2. Log on to Chimera, if you have not already done so, using your ECE/CIS user name and password:

alban:~ siegel$ ssh -l siegel chimera.cis.udel.edu
Password: 
Last login: Thu Feb  3 10:24:02 2011 from 85.125.52.197
-bash-3.2$

Note: from off-campus, you might have to first log on to one of the gateway machine, e.g., stimpy.cis.udel.edu.

3. Select your compiler and MPI implementation. Here you have some choices. There are 3 compilers (GCC, PGI, and Intel) and 2 MPI implementations (OpenMPI and MVAPICH2). Any compiler may be used with either MPI implementation for a total of 3*2=6 possible ways to compile and execute an MPI program. By default, accounts are configured to select GCC and MVAPICH2. If you are happy with that choice, you can proceed to the next step. Otherwise, use the [modules] package to select among the 6 choices, by issuing a command such as

-bash-3.2$ module load mvapich2/gcc
-bash-3.2$

4. Get the source code. Prepare the code however you want, by scp from somewhere else, by checking out with svn, editing with emacs, .... For this example we use a simple "Hello, world" C/MPI program hello.c:

#include<stdio.h>
#include<mpi.h>

int main(int argc,char *argv[]) {
  int rank;

  MPI_Init(&argc, &argv);
  MPI_Comm_rank(MPI_COMM_WORLD, &rank);
  printf("Hello from process %d.\n", rank);
  fflush(stdout);
  MPI_Finalize();
  return 0;
}

5. Compile your program as follows:

-bash-3.2$ mpicc -o hello hello.c
-bash-3.2$ 

(Note: it is no longer necessary to include -L/usr/local/slurm/lib -lpmi in the command because this is now done automatically. Linking with the PMI library is necessary when using MVAPICH2 with SLURM, which is used to launch jobs on Chimera.) You can add to this command any other options you would normally use with cc.

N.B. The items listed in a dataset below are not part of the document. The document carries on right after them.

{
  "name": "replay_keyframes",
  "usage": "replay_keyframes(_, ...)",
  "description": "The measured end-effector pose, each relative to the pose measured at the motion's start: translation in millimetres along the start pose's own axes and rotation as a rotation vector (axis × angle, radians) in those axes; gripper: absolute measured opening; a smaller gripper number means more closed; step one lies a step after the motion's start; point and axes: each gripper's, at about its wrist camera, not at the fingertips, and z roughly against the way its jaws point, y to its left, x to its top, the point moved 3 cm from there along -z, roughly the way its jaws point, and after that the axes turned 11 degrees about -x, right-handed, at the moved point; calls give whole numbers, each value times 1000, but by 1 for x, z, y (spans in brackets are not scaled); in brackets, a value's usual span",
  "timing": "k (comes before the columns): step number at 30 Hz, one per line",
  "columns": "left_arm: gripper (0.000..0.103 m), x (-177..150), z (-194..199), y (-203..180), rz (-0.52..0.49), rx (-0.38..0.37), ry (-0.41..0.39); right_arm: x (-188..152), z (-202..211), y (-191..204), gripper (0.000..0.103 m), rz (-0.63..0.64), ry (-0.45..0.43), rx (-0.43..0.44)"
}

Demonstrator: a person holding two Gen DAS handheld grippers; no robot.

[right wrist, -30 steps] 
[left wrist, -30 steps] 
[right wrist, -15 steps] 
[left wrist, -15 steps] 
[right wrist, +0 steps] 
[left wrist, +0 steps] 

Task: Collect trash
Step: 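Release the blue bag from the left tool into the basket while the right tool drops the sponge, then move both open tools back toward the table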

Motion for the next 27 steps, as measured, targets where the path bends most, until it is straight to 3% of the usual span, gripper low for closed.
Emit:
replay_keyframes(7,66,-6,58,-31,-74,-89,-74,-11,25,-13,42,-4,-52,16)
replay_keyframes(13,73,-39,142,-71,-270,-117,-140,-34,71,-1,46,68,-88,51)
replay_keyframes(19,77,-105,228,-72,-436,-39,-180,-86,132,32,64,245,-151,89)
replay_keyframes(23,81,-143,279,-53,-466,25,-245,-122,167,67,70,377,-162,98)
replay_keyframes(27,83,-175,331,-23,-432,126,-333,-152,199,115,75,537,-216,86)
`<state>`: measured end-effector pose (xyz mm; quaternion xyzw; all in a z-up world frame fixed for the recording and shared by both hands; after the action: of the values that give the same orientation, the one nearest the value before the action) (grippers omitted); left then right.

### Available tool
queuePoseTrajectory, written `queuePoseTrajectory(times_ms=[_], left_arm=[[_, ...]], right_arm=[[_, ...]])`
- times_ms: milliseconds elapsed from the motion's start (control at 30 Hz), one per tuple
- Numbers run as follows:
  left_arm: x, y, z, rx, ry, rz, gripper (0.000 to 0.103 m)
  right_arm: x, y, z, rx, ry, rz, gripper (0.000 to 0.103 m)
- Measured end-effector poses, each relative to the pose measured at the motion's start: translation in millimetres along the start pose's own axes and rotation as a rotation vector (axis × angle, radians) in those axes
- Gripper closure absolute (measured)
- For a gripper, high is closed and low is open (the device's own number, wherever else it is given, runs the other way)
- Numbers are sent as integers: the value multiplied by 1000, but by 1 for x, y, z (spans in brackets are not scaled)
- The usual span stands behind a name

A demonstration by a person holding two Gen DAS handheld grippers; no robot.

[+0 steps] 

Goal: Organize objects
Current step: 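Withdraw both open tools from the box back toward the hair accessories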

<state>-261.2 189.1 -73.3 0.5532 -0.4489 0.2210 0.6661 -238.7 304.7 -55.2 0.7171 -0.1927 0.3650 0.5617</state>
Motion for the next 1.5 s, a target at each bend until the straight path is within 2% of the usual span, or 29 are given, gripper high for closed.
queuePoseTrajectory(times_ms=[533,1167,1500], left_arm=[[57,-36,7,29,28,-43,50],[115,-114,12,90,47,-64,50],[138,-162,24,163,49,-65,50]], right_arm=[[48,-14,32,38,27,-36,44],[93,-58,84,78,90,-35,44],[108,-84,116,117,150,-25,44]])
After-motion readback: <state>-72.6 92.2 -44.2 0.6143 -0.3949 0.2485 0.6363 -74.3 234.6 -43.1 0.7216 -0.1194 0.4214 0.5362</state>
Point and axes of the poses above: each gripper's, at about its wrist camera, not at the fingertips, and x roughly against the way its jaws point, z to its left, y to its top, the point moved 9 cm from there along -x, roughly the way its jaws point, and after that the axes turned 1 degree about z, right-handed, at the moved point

6. Run your program. Say you want to execute your program using 6 MPI processes. The simplest way is something like the following:

-bash-3.2$ srun -p 64g -n 6 hello
Hello from process 0.
Hello from process 1.
Hello from process 2.
Hello from process 3.
Hello from process 4.
Hello from process 5.
-bash-3.2$

This will queue your job for execution in the "64g" queue and run your program as soon as the requested resources become available. (The 64g queue is a queue for the 56 Chimera nodes that have 64 Gigabytes of memory.) The output will go to stdout (your terminal). Your prompt will not return until the program has terminated. This is OK for very small and short-running programs, but for anything substantial you probably want to run your program in batch mode. This is accomplished by something like this:

-bash-3.2$ sbatch -p 64g -n 200 --wrap="srun -n 200 hello"
Submitted batch job 24
-bash-3.2$

SLURM returns to you a job ID number, here 24, and the prompt will return immediately. The output from your job will go to a file called slurm-24.out. Next, you can

7. Check on the status of your job. This is done with the squeue command:

-bash-3.2$ squeue
JOBID PARTITION     NAME     USER  ST   TIME  NODES NODELIST(REASON)
   24       64g   sbatch   siegel   R   0:03      5 node[08-12]
-bash-3.2$

This gives the status of all jobs running or queued on Chimera. The column labeled "ST" gives the status of the job; "R" indicates the job is currently running. The job has been allocated 5 nodes: nodes 8 through 12, inclusive. As each node has 48 cores, this is a total of 240 cores. SLURM has mapped each of the 200 MPI processes to one core, and 40 of the cores are going unused. Using "squeue -l" will give more detail. See [SLURM|Slurm Queue Manager] for further details on using SLURM, options to control how processes are mapped to nodes and cores, the various queues available on Chimera, and so on. The SLURM man pages provide even more information; for example, type man srun or man sbatch for detailed documentation on those commands.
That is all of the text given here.